Work item = Ignoring the pictures, copy the data exactly.

Stored data =

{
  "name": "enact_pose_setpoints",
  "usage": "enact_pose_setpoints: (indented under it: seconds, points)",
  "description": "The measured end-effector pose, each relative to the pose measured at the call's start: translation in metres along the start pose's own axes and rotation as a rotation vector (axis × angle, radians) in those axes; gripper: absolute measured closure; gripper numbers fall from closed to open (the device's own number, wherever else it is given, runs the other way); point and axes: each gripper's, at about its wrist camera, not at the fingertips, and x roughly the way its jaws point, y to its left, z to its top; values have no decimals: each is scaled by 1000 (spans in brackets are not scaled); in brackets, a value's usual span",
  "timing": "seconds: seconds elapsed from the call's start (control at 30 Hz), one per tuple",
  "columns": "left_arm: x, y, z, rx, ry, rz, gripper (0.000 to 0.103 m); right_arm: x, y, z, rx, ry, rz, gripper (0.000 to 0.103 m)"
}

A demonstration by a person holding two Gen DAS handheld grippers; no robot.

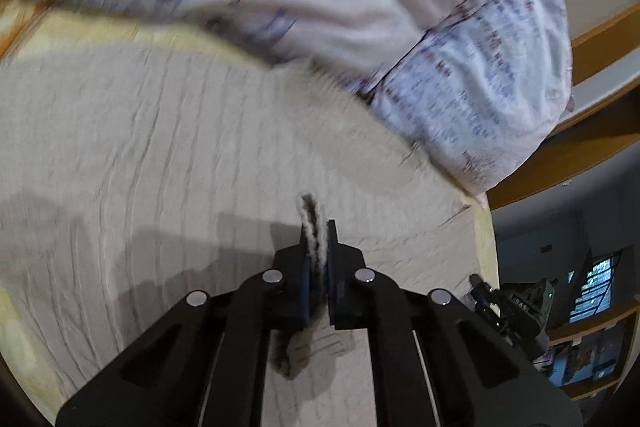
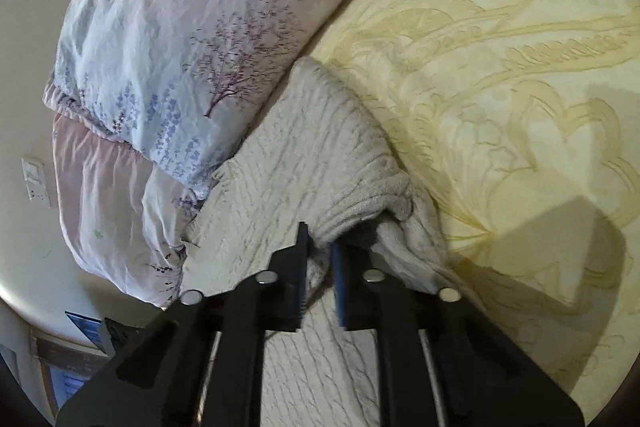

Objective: Fold small clothes

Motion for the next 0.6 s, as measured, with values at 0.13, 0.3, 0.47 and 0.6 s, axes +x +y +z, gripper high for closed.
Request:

Task response =
{
  "name": "enact_pose_setpoints",
  "usage": "enact_pose_setpoints: (indented under it: seconds, points)",
  "description": "The measured end-effector pose, each relative to the pose measured at the call's start: translation in metres along the start pose's own axes and rotation as a rotation vector (axis × angle, radians) in those axes; gripper: absolute measured closure; gripper numbers fall from closed to open (the device's own number, wherever else it is given, runs the other way); point and axes: each gripper's, at about its wrist camera, not at the fingertips, and x roughly the way its jaws point, y to its left, z to its top; values have no decimals: each is scaled by 1000 (spans in brackets are not scaled); in brackets, a value's usual span",
  "timing": "seconds: seconds elapsed from the call's start (control at 30 Hz), one per tuple",
  "columns": "left_arm: x, y, z, rx, ry, rz, gripper (0.000 to 0.103 m); right_arm: x, y, z, rx, ry, rz, gripper (0.000 to 0.103 m)"
}

A demonstration by a person holding two Gen DAS handheld grippers; no robot.


Objective: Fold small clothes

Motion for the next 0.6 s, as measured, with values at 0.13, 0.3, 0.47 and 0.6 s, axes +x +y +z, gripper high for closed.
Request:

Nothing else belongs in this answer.